DODGING THE ISSUES. Still, users of Google's uncensored site could at least glimpse the variety of content that exists on sensitive topics -- something Google's new China site won't allow. "The real problem is not knowing what you don't know," says Tim Wu, professor of law at Columbia University and co-author of the forthcoming book Who Controls the Internet?

So Google's efforts to paint this as a choice between ignoring the people of China or adhering to local law are off the mark. A more accurate discussion would revolve around degrees of speed and service vs. the free flow of information -- or perhaps around where Google would have a greater chance of enticing Chinese advertisers: inside or outside of the country.

Still, Google deserves some credit. It clearly thought through the issues and ramifications of running an Internet operation from inside China. It has pushed the envelope slightly by putting a disclosure at the bottom of search pages where results have been removed. And the company's well-founded misgivings about retaining user information inside China sparked its decision to refrain from housing its e-mail or blog services there.

SERVING TIME. Such issues of server location and transparency to users appear to have been less thought through by Yahoo and Microsoft. Yahoo first cracked the China market in 1999. About two years later, the company moved e-mail servers to China to provide speedier service to users there.

The decision had major ramifications, since Yahoo would be compelled to hand over information on its Chinese e-mail users to government authorities when ordered. In recent months, it has come to light that at least two Chinese dissidents have been sentenced to lengthy prison sentences in part because of e-mail information supplied by Yahoo.

Yahoo has since sold its China operations to Alibaba. But Michael Callahan, the company's general counsel, says it had no choice but to supply the user data, and no way of knowing the circumstances behind the case. "We didn't know the information was being used for that purpose until [the news] broke in the press," says Callahan.

Still, given China's shoddy track record in human rights, such an outcome shouldn't have been too hard to foresee. And the company clearly should have done more to regularly update users on the movement of its servers -- and their e-mail data.
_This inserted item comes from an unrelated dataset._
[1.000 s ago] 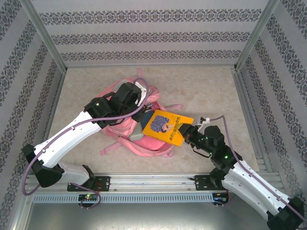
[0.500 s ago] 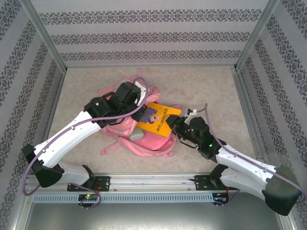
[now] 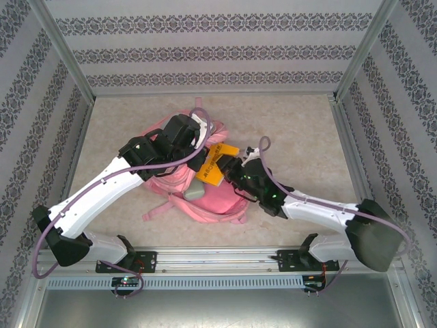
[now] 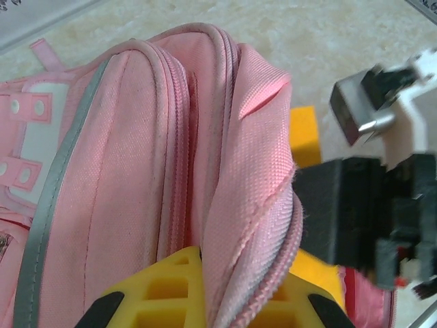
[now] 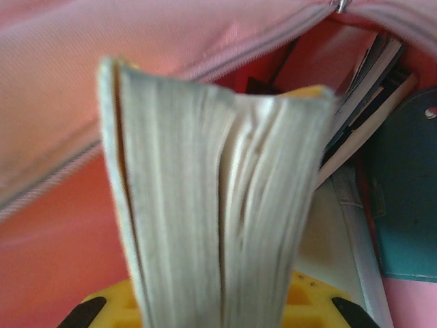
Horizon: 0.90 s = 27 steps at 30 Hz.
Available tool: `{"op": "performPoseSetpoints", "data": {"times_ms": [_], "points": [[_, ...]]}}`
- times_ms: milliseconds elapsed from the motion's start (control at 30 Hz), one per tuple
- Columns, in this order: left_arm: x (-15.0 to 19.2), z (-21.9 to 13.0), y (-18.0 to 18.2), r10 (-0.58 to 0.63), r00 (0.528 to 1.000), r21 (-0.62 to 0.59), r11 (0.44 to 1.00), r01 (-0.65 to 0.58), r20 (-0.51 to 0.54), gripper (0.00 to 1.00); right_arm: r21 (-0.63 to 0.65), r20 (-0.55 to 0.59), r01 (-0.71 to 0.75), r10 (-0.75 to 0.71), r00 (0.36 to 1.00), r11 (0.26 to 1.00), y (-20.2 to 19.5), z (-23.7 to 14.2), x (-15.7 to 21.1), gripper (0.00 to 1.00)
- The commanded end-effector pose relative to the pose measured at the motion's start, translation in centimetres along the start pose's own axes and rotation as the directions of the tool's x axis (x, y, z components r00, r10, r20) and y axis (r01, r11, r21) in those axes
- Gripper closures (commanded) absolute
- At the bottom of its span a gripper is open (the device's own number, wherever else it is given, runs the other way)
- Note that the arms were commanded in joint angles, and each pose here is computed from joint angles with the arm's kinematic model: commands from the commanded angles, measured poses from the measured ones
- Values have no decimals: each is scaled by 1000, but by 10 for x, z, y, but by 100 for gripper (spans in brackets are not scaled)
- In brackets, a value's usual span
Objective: Pack the student bag
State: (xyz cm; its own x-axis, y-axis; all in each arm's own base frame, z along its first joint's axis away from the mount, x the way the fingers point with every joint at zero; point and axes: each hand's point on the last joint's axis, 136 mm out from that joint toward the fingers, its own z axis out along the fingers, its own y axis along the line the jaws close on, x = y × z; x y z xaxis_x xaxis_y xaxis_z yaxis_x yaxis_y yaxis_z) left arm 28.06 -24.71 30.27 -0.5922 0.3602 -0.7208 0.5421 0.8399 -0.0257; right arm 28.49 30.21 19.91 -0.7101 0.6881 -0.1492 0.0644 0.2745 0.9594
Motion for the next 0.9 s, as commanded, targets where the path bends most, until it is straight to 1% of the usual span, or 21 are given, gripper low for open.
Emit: {"op": "performPoseSetpoints", "data": {"times_ms": [0, 100, 200, 300, 400, 500, 567, 733, 800, 867], "points": [[-64, -34, -7, -53, 974, 62, 997, 40, 222, 100, -156, 53, -10, 18, 998, 988, 48, 14, -3, 100], [-71, -33, -14, -67, 972, 94, 995, 46, 227, 100, -148, 62, 35, -26, 998, 988, 47, 35, 8, 100], [-77, -30, -19, -94, 968, 127, 990, 65, 235, 100, -156, 118, 84, -66, 991, 984, 53, 53, 15, 100], [-84, -29, -22, -111, 962, 142, 987, 76, 251, 100, -163, 112, 80, -62, 992, 983, 53, 79, 26, 100], [-91, -31, -22, -117, 956, 144, 986, 81, 268, 100, -103, 120, 91, -79, 990, 990, 41, 98, 32, 95], [-99, -34, -23, -126, 951, 151, 985, 86, 283, 100, -76, 114, 99, -90, 989, 992, 29, 118, 38, 89], [-103, -34, -23, -131, 948, 156, 984, 88, 290, 100, -88, 88, 77, -69, 994, 993, 25, 131, 43, 85], [-109, -33, -22, -148, 943, 163, 981, 103, 299, 100, -193, -54, 96, -108, 993, 977, 33, 161, 74, 65], [-110, -34, -19, -152, 941, 157, 982, 108, 303, 100, -221, -66, 113, -131, 989, 969, 37, 159, 77, 57], [-108, -34, -14, -150, 942, 146, 983, 110, 300, 100, -220, -44, 150, -163, 986, 964, 38, 149, 72, 47]]}}
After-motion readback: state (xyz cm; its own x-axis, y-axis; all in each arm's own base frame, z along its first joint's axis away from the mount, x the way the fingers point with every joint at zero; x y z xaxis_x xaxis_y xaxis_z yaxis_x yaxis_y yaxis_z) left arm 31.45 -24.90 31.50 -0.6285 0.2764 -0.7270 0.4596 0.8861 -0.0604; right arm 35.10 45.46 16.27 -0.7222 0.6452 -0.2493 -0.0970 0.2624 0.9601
Indeed, Yahoo could have offered an e-mail service to users in China without putting their data in jeopardy simply by powering the service from computers outside of China's borders.

BEIJING'S REACH. Microsoft, too, has blundered on this front. In December, the company sparked a storm of protest when it removed a Chinese blogger at the government's demand. Trouble is, Microsoft removed the blog for all viewers, not just inside China. And it offered no notification to readers as to what had happened. Since the incident, the company has revised its policies, promising to be more transparent.

But Microsoft has yet to answer other pressing questions. The blog it removed at the Chinese government's request was actually hosted on a computer inside the U.S. Microsoft says it doesn't go by location of servers when determining a government's jurisdiction, but rather how a user sets his or her profile on its MSN sites.

Does this mean that a blogger inside China can set their nationality and residence as something other than China and operate completely beyond the reach of China's censors? On the flip side, if Chinese authorities can order a blogger off of a U.S. server, how far can their tentacles reach when it comes to more sensitive areas, such as e-mail info?

TALKING POINTS. Microsoft officials say they're currently working on these issues and point to their recently released guidelines for how they will handle censorship requests for its blogging service. That, however, should be the type of thing an Internet company in China has completely thought through and disclosed to users before diving headlong into this market.

Despite the public rhetoric, the debate about U.S. Internet companies in China goes well beyond the poles of adhering to local laws or spurning China altogether. In between the two, there are rich and interesting possibilities -- starting with better transparency, smarter location of servers, and a more honest debate about the trade-offs at hand.